L'interprète de Daniel, l'enfant, a été compliqué à trouver. Justine Triet et sa "collaboratrice au jeu d’acteur" Cynthia Arra ont d’abord effectué un casting d’enfants malvoyants pendant quatre mois. Puis, comme elles ne trouvaient pas, elles ont ouvert le casting aux enfants voyants trois mois supplémentaires, avant de tomber sur Milo : "C’est Jill Gagé (en renfort casting) qui l’a trouvé. Il a tout suite été impressionnant, comme s’il ne jouait pas."

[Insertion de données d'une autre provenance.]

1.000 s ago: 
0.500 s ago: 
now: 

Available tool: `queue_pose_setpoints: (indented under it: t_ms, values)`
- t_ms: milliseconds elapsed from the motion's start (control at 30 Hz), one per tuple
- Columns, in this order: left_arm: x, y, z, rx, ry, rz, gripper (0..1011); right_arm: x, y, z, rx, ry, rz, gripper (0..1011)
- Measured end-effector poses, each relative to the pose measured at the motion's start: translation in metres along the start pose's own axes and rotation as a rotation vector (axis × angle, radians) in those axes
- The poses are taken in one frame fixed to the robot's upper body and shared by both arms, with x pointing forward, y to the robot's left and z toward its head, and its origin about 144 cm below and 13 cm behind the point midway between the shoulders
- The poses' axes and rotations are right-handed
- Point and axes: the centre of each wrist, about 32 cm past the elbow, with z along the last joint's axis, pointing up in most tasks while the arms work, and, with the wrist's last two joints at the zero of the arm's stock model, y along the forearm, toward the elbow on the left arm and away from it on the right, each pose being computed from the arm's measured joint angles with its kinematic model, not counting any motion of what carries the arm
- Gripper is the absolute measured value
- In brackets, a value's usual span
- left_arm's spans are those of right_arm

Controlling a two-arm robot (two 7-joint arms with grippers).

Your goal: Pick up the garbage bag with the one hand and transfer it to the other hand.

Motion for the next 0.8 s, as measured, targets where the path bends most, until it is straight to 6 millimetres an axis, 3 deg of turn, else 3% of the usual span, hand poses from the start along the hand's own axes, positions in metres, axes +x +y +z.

"Il a appris le piano de manière intensive, et puis, avec Cynthia, on a cherché ensemble le niveau de malvoyance avec l’aide de personnes spécialisées dans la déficience visuelle. Nous avons opté pour une malvoyance qui soit la plus légère possible à incarner, une forte myopie sans atteinte de la vision périphérique. C’est un enfant qui a des capacités intellectuelles et émotionnelles exceptionnelles, avec une espèce de vibration mélancolique."
Le film n’a aucun flash-back, à une exception près : la scène de dispute. Justine Triet justifie ce choix : "L’absence de flash-back était une volonté dès le départ. Je n’aime pas ça dans les films, et surtout je voulais que la parole soit au centre, qu’elle assume tout, qu’elle envahisse tout. C’est comme ça que fonctionne un procès : la vérité échappe, il y a un énorme vide et on n’a que la parole pour le combler. Les seules exceptions qu’on s’est autorisées, elles passent par un travail de son."
Antoine Reinartz incarne l'avocat général. Justine Triet l'a choisi pour la modernité qu’il donnait au personnage : "Il amène de l’altérité dans le film, il fait rentrer le monde contemporain et ça casse la solennité poussiéreuse du procès… Il joue en quelque sorte le méchant, mais un méchant très séduisant, retors, flamboyant. Il parle à la place du mort et doit rendre ce dernier, qu’on ne voit pratiquement jamais, attachant, nous faire saisir, comme aux jurés, que cet homme mérite d’être défendu. Antoine apporte une dimension d’arène au tribunal, la violence civilisée du parquet.
Dans la peau de l'avocat de l'accusée, Swann Arlaud joue un personnage assez fragile et sur la défensive : "Je ne voulais pas de combat de coq entre eux. Vincent n’est pas un virtuose du barreau, il est bon mais pas idéalisé. Swann amène une subtilité de jeu, une appréhension, du fait qu’il connait sa cliente, il se sent du coup plus en danger. Je trouvais intéressant qu’il soit en quelque sorte un double de Samuel, que les deux se ressemblent un peu. On comprend que Sandra et lui se sont connus il y a des années, et qu’il y a entre eux quelque chose de pas totalement éteint", note la cinéaste.
Lorsqu'elle a reçu la tant convoitée Palme d'Or au Festival de Cannes 2023, Justine Triet a prononcé un discours particulièrement critique sur le gouvernement Macron : en ce qui concerne sa politique culturelle qu'il met à mal via un néo-libéralisme poussé à l'extrême, mais aussi en clamant son admiration pour la contestation de la réforme des retraites ("réprimé de façon choquante" selon ses propres dires). La ministre de la culture Rima Abdul Malak a dit dans la foulée être "estomaquée", tout en dénonçant un discours "ingrat et injuste", flirtant avec l'extrême gauche.